> [Recorded data]
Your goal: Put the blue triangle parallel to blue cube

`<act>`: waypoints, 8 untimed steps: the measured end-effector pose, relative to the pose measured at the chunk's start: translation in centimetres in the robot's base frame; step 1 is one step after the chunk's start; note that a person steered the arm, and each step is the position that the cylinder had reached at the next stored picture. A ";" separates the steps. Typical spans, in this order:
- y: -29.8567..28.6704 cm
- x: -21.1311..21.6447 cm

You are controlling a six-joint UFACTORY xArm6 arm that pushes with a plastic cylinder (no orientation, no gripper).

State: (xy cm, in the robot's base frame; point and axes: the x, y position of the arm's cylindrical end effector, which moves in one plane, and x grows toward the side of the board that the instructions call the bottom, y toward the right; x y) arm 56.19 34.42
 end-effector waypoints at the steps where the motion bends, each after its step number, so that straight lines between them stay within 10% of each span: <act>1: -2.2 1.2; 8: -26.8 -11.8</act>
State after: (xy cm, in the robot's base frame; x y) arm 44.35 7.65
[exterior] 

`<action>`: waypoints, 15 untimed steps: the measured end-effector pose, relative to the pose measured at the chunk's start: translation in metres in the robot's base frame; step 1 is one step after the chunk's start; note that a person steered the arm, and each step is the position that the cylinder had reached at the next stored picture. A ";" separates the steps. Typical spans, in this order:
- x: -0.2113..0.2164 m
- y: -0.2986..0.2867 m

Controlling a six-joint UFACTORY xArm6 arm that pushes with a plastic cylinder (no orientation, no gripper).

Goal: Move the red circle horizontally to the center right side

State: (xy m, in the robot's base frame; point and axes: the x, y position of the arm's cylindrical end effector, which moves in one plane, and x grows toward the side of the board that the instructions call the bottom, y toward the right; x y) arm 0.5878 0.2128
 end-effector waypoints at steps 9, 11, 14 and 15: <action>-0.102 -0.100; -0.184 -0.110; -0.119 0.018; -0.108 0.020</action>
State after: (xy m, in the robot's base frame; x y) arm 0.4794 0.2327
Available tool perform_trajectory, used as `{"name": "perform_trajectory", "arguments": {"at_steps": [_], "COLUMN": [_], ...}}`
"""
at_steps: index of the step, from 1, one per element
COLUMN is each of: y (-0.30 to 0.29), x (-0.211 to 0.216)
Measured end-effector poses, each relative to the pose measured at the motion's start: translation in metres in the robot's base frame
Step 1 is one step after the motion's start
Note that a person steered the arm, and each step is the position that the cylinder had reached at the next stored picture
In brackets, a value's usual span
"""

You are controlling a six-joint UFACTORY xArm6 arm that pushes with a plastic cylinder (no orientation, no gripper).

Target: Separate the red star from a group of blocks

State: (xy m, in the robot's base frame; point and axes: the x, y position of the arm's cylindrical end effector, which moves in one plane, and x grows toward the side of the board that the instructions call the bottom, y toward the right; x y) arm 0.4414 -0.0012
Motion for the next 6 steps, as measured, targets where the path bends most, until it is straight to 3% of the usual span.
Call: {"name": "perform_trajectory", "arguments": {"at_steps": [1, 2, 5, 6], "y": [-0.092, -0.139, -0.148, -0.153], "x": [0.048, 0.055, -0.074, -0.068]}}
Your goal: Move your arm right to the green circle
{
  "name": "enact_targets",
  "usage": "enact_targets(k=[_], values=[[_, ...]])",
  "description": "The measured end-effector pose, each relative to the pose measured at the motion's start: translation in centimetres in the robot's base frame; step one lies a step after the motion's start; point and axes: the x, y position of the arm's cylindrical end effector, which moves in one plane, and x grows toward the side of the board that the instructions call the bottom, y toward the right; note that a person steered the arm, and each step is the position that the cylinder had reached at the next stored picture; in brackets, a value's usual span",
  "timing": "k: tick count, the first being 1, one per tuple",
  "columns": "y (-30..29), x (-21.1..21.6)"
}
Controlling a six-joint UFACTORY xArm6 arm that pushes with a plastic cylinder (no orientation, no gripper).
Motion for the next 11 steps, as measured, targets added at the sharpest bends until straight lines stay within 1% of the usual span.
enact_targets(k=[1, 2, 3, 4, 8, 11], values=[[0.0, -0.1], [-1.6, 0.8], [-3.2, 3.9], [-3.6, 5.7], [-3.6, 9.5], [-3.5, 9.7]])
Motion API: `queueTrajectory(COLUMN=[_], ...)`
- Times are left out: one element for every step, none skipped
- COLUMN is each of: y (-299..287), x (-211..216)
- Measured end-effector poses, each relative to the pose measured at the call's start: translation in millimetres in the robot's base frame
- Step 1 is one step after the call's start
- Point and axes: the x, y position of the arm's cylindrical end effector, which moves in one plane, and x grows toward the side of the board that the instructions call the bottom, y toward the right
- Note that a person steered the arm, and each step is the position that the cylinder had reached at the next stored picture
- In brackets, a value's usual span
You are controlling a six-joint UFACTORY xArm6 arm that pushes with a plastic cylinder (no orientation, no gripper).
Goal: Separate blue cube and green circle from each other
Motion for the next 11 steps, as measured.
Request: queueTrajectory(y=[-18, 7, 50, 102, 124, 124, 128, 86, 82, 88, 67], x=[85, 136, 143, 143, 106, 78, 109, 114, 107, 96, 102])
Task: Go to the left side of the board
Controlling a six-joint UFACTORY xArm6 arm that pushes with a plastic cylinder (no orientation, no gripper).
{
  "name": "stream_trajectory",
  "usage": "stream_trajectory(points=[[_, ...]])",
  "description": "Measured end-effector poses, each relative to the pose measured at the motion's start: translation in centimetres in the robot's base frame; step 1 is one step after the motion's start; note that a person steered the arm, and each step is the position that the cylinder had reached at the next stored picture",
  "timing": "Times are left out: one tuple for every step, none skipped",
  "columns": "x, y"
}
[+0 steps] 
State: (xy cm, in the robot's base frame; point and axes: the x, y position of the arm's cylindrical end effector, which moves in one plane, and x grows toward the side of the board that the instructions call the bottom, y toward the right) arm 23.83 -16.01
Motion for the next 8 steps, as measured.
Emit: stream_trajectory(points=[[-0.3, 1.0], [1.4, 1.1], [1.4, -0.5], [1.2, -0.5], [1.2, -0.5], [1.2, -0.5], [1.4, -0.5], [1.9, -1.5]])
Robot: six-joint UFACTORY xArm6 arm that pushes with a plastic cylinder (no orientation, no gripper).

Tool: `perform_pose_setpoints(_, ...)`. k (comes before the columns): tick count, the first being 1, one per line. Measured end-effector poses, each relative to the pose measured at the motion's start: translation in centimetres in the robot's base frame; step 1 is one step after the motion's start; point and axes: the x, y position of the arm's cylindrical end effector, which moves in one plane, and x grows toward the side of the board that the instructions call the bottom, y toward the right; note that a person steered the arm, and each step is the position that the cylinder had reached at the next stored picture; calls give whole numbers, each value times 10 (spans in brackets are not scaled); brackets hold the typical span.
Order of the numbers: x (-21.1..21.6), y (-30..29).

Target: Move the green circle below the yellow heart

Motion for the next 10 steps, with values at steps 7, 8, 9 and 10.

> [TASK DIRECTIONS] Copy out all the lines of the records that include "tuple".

> [RESPONSE TO THE TASK]
  "timing": "k: tick count, the first being 1, one per tuple",
  "timing": "Times are left out: one tuple for every step, none skipped",

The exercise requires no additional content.